Experimental Brain Research

, Volume 156, Issue 1, pp 27–38 | Cite as

Bimanual coordination: constraints imposed by the relative timing of homologous muscle activation

  • Yong Li
  • Oron Levin
  • Richard G. Carson
  • Stephan P. Swinnen
Research Article

Abstract

It has often been supposed that patterns of rhythmic bimanual coordination in which homologous muscles are engaged simultaneously, are performed in a more stable manner than those in which the same muscles are activated in an alternating fashion. In order to assess the efficacy of this constraint, the present study investigated the effect of forearm posture (prone or supine) on bimanual abduction-adduction movements of the wrist in isodirectional and non-isodirectional modes of coordination. Irrespective of forearm posture, non-isodirectional coordination was observed to be more stable than isodirectional coordination. In the latter condition, there was a more severe deterioration of coordination accuracy/stability as a function of cycling frequency than in the former condition. With elevations in cycling frequency, the performers recruited extra mechanical degrees of freedom, principally via flexion-extension of the wrist, which gave rise to increasing motion in the vertical plane.

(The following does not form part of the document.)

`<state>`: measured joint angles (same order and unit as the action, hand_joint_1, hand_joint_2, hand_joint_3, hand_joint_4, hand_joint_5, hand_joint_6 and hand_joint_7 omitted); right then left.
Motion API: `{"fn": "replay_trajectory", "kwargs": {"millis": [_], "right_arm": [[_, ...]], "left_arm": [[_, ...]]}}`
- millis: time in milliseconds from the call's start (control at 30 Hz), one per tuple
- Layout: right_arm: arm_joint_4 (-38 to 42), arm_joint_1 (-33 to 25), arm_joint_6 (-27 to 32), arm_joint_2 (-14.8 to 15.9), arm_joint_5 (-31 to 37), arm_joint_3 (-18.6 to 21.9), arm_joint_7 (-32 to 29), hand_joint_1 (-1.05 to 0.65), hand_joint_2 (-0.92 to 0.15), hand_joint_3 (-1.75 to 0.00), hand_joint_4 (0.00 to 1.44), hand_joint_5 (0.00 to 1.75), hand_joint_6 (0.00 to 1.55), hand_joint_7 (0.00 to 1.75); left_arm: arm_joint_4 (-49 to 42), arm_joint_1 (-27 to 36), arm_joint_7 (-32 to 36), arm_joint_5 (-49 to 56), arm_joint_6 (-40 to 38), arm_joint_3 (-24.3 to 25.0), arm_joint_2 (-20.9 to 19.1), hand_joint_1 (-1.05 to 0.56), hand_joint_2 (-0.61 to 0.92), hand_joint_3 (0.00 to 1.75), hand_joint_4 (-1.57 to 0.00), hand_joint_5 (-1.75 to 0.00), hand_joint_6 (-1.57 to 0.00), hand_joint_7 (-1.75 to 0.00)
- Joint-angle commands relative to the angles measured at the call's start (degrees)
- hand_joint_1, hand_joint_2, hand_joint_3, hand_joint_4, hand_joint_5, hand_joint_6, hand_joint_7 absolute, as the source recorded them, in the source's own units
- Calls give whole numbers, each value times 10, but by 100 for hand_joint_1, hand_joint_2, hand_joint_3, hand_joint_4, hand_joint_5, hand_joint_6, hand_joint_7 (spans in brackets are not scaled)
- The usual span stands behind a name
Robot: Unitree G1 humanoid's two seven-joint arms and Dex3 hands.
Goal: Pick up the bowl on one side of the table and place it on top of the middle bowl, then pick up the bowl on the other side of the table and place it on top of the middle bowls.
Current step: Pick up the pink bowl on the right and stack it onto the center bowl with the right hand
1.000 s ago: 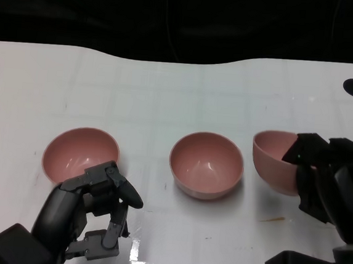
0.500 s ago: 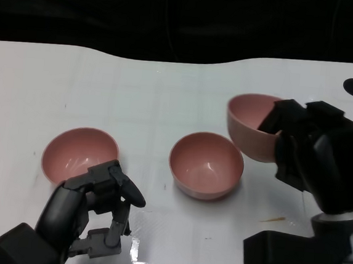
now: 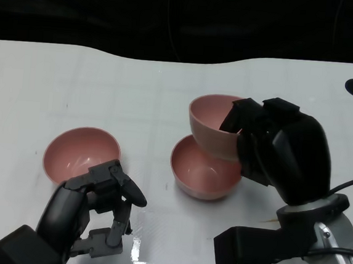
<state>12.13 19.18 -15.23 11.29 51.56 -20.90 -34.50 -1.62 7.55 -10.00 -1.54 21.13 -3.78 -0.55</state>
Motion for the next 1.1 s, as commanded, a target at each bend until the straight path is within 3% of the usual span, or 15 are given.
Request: {"fn": "replay_trajectory", "kwargs": {"millis": [33,267,367,533,600,667,700,767,800,933,1000,1100], "right_arm": [[33,16,-9,-6,0,-12,-17,-15,-19,-137,100,175,81,168],[94,29,-15,-13,11,-35,-44,-13,-18,-144,100,175,89,154],[118,31,-15,-15,14,-49,-47,-11,-16,-138,99,175,89,148],[153,34,-14,-20,17,-68,-56,-10,-21,-125,97,167,98,110],[161,34,-8,-18,19,-76,-46,-15,-34,-99,94,153,99,87],[163,32,6,-15,23,-84,-23,-21,-59,-59,87,128,100,53],[164,30,15,-13,25,-89,-6,-25,-68,-44,78,101,92,34],[163,26,27,-9,24,-97,22,-29,-76,-31,68,73,83,16],[160,23,34,-8,26,-100,35,-34,-82,-24,53,59,71,7],[139,11,72,-5,33,-110,80,-47,-91,-13,22,44,46,0],[132,8,83,-4,36,-112,90,-52,-92,-14,8,53,40,0],[123,5,87,-3,38,-114,94,-55,-92,-17,1,59,35,0]], "left_arm": [[1,3,4,-3,3,1,-1,-13,43,132,-81,-175,-75,-139],[7,7,10,5,2,-2,1,-12,44,130,-80,-175,-75,-139],[7,7,9,3,0,-3,1,-12,44,130,-80,-175,-75,-139],[7,7,9,4,2,-5,2,-11,45,128,-81,-174,-75,-138],[5,7,9,4,3,-5,3,-11,46,128,-81,-174,-75,-138],[5,7,9,5,3,-5,3,-11,46,128,-81,-174,-75,-137],[5,7,9,5,4,-6,2,-11,46,128,-81,-174,-76,-137],[5,8,8,5,4,-6,2,-11,46,128,-81,-173,-76,-137],[5,8,9,6,5,-6,2,-11,46,128,-81,-173,-76,-137],[3,7,7,5,6,-5,1,-12,46,128,-81,-173,-76,-136],[1,5,5,3,7,-5,2,-12,46,127,-81,-173,-76,-136],[3,5,5,3,3,-4,1,-12,46,127,-81,-172,-76,-135]]}}
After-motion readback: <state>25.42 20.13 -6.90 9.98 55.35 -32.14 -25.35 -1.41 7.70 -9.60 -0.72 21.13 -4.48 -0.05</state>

The increases in movement amplitude in the vertical plane were accompanied by decreasing amplitude in the horizontal plane. In agreement with previous studies, the present findings confirm that the relative timing of homologous muscle activation acts as a principal constraint upon the stability of interlimb coordination. Furthermore, it is argued that the use of manipulations of limb posture to investigate the role of other classes of constraint (e.g. perceptual) should be approached with caution because such manipulations affect the mapping between muscle activation patterns, movement dynamics and kinematics.

Keywords

Hand posture Bimanual coordination Cycling frequency Constraints Symmetry principles Interlimb Visual perception 

Notes

Acknowledgements

Yong Li was supported by an IRO-scholarship of K.U. Leuven and Richard Carson by a visiting fellowship from the Research Fund of K.U. Leuven (F/01/081). Additional support for the present study was provided through a grant from the Research Council of K.U. Leuven (Contract No. OT/99/39) and the Fund for Scientific Research in Flanders (Project G.0285.98 & G.0460.04) awarded to S. Swinnen. Requests for reprints should be sent to S.P. Swinnen, Motor Control Laboratory, Department of Kinesiology, K.U. Leuven, Tervuursevest 101, 3001 Leuven, Belgium.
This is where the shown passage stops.